Example 3 (For comparison, phosphorus oxychloride is used with / without triethylamine and a reduced amount of phosphorus pentachloride). g of the monosodium salt of 3-cyano-2-hydroxy-5-fluoropyrid-6-one were initially slowly introduced into 300 g of phosphorus oxychloride and the mixture was heated to reflux temperature (106 ° C) and it was stirred at that temperature for 2 hours. Up to this point of time, the evolution of hydrogen chloride (negative conversion control) had not been fully observed. After cooling, 2.0 g of triethylamine (exothermic) was carefully added. The mixture was again heated to reflux temperature (106 ° C) and stirred at this temperature for an additional 2 hours. Up to this point in time also, the evolution of hydrogen chloride (negative conversion control) had not been fully observed. Then 81.2 g of phosphorus pentachloride were added at room temperature and the mixture was then heated to reflux (112 ° C) for 20 hours. Within the first hours, moderate evolution of hydrogen chloride was observed there. After this, the phosphorus oxychloride was distilled in vacuo. The mixture was allowed to cool and the residue was taken up in methylene chloride. The suspension that had formed was then slowly poured into ice water. The organic phase was separated and the aqueous phase was extracted once more with fresh methylene chloride. The combined phases of methylene chloride were dried and evaporated on a rotary evaporator. The residue that remained was dried under vacuum at 60 ° C. 27.0 g of a brown solid was obtained which consisted of 2,6-dichloro-5-fluoronicotinonitrile to the degree of 83.1% by weight (yield 60% of theoretical) and additional unknown compounds to the degree of approximately 15% by weight in total. Traces of the unreacted adduct (0.02% by weight) were also found.

Example 4 240 g of the monosodium salt of 3-cyano-2-hydroxy-5-fluoropyrid-6-one were reacted analogously to Example 1, but the hydrolysis was carried out at room temperature. 227.6 g of 2,6-dichloro-5-fluoronicotinonitrile (purity 84.7% by weight, yield 74% of theory) were obtained as a brown-yellow solid.

Example 5 48 g of the monosodium salt of 3-cyano-2-hydroxy-5-fluoropyrid-6-one was reacted analogously to Example 1, but with 1.9 g of urea as the catalyst instead of triethylamine. 48 g of 2,6-dichloro-5-fluoronicotinonitrile (purity 88.5% by weight, yield 81.5% of theory) were obtained as a brown-yellow solid.

Example 6 48 g of the monosodium salt of 3-cyano-2-hydroxy-5-fluoropyrid-6-one was reacted analogously to Example 1, but with 3.5 g of ethyl piperidine as the catalyst, instead of triethylamine. 46 g of 2,6-dichloro-5-fluoronicotinonitrile (purity 92.2% by weight, yield 81.5% of theory) were obtained as a brown-yellow solid.
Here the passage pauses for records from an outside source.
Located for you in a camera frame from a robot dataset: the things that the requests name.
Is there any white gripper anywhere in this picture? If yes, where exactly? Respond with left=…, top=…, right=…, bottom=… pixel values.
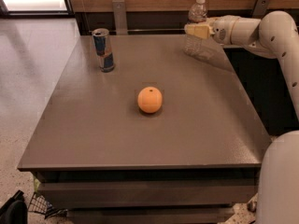
left=184, top=15, right=239, bottom=45

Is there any clear plastic water bottle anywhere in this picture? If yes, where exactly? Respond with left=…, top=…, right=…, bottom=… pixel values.
left=184, top=0, right=207, bottom=56

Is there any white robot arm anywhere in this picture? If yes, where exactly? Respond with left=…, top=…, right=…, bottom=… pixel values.
left=184, top=11, right=299, bottom=224

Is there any orange fruit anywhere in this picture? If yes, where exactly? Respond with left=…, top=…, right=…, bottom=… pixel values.
left=137, top=87, right=163, bottom=114

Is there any blue silver energy drink can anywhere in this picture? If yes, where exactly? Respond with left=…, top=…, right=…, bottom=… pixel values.
left=92, top=28, right=115, bottom=73

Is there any grey drawer cabinet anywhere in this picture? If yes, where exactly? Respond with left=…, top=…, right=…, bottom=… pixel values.
left=19, top=35, right=270, bottom=224

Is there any black bag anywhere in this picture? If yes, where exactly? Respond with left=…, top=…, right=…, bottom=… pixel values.
left=0, top=190, right=28, bottom=224

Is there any right metal wall bracket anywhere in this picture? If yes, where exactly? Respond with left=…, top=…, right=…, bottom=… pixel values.
left=251, top=0, right=271, bottom=19

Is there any metal wall bracket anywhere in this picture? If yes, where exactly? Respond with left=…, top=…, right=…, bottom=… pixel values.
left=112, top=0, right=128, bottom=35
left=251, top=0, right=271, bottom=19

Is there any left metal wall bracket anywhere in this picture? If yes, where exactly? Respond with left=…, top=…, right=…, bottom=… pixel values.
left=112, top=0, right=128, bottom=35

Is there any black white striped handle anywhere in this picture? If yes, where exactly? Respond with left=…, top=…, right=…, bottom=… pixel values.
left=247, top=201, right=257, bottom=213

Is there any black wire basket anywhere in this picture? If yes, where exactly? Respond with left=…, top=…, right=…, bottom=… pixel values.
left=28, top=192, right=67, bottom=219
Example 7 168 g of the monosodium salt of 3-cyano-2-hydroxy-5-fluoropyrid-6-one were reacted analogously to Example 1, but the chlorine gas dosage was carried out in parallel with the heating from room temperature up to 73 ° C in a period of 2 hours. After an additional period of 4 hours, the reflux temperature was reached and the mixture was then stirred at this temperature for an additional 6 hours. 176.5 g of 2,6-dichloro-5-fluoronicotinonitrile (purity 93.9% by weight, yield 90.9% of theory) were obtained as a brown-yellow solid.

Example 8 (Synthesis of the monosodium salt of 3-cyan-2-hydroxy-5-fluoropyrid-6-one) 154. 1 g of the 3-cyano-2-hydroxy __-5-fluoropyrid-6-one dissolved in 300 ml of toluene was added dropwise to 77 g of sodium methylate in 250 ml of methanol, while cooling to 5 ° C. The reaction mixture was then allowed to warm to room temperature and stirred at this temperature for an additional hour. Subsequently, 200 g of glacial acetic acid and then 200 ml of water were added, while cooling to 5 ° C.

The solid that had precipitated was filtered with suction and washed with little cold toluene. After drying, 165.5 g of the monosodium salt of amorphous solid color coffee-beige were obtained The spectroscopic data show that the mixture of tautomers obtained comprises predominantly the monosodium salt of 3-cyano-hydroxy-5-fluoropyrid-6-one.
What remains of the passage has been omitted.